[Material provided]

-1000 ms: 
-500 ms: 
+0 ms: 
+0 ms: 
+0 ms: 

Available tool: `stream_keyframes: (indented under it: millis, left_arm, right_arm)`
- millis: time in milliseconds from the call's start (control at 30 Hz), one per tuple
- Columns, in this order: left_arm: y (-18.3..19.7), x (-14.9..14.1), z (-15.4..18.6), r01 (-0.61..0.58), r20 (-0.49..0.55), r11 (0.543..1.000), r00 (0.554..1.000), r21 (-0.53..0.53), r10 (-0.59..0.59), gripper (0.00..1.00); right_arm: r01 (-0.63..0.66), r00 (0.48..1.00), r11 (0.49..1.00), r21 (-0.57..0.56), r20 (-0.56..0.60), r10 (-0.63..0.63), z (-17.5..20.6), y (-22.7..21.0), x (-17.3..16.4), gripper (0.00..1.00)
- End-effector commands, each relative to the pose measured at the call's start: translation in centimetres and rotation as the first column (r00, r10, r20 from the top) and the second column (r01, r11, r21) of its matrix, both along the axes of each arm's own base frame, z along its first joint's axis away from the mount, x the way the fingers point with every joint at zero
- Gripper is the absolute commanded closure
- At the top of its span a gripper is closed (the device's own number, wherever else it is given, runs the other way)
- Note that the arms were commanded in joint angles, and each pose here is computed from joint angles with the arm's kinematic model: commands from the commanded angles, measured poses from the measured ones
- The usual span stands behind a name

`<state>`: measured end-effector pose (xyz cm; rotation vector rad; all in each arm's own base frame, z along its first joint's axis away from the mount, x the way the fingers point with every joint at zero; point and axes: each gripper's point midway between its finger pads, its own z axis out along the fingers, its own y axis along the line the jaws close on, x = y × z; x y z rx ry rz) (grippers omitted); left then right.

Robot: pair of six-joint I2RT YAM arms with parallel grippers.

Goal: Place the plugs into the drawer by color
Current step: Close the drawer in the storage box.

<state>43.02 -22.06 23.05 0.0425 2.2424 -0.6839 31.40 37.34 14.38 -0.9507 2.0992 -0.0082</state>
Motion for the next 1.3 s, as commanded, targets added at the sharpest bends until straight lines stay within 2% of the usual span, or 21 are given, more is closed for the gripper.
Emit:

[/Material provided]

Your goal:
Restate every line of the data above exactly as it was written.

Solution to this task:
-1000 ms: 
-500 ms: 
+0 ms: 
+0 ms: 
+0 ms: 

Available tool: `stream_keyframes: (indented under it: millis, left_arm, right_arm)`
- millis: time in milliseconds from the call's start (control at 30 Hz), one per tuple
- Columns, in this order: left_arm: y (-18.3..19.7), x (-14.9..14.1), z (-15.4..18.6), r01 (-0.61..0.58), r20 (-0.49..0.55), r11 (0.543..1.000), r00 (0.554..1.000), r21 (-0.53..0.53), r10 (-0.59..0.59), gripper (0.00..1.00); right_arm: r01 (-0.63..0.66), r00 (0.48..1.00), r11 (0.49..1.00), r21 (-0.57..0.56), r20 (-0.56..0.60), r10 (-0.63..0.63), z (-17.5..20.6), y (-22.7..21.0), x (-17.3..16.4), gripper (0.00..1.00)
- End-effector commands, each relative to the pose measured at the call's start: translation in centimetres and rotation as the first column (r00, r10, r20 from the top) and the second column (r01, r11, r21) of its matrix, both along the axes of each arm's own base frame, z along its first joint's axis away from the mount, x the way the fingers point with every joint at zero
- Gripper is the absolute commanded closure
- At the top of its span a gripper is closed (the device's own number, wherever else it is given, runs the other way)
- Note that the arms were commanded in joint angles, and each pose here is computed from joint angles with the arm's kinematic model: commands from the commanded angles, measured poses from the measured ones
- The usual span stands behind a name

`<state>`: measured end-effector pose (xyz cm; rotation vector rad; all in each arm's own base frame, z along its first joint's axis away from the mount, x the way the fingers point with every joint at zero; point and axes: each gripper's point midway between its finger pads, its own z axis out along the fingers, its own y axis along the line the jaws close on, x = y × z; x y z rx ry rz) (grippers omitted); left then right.

Robot: pair of six-joint I2RT YAM arms with parallel grippers.

Goal: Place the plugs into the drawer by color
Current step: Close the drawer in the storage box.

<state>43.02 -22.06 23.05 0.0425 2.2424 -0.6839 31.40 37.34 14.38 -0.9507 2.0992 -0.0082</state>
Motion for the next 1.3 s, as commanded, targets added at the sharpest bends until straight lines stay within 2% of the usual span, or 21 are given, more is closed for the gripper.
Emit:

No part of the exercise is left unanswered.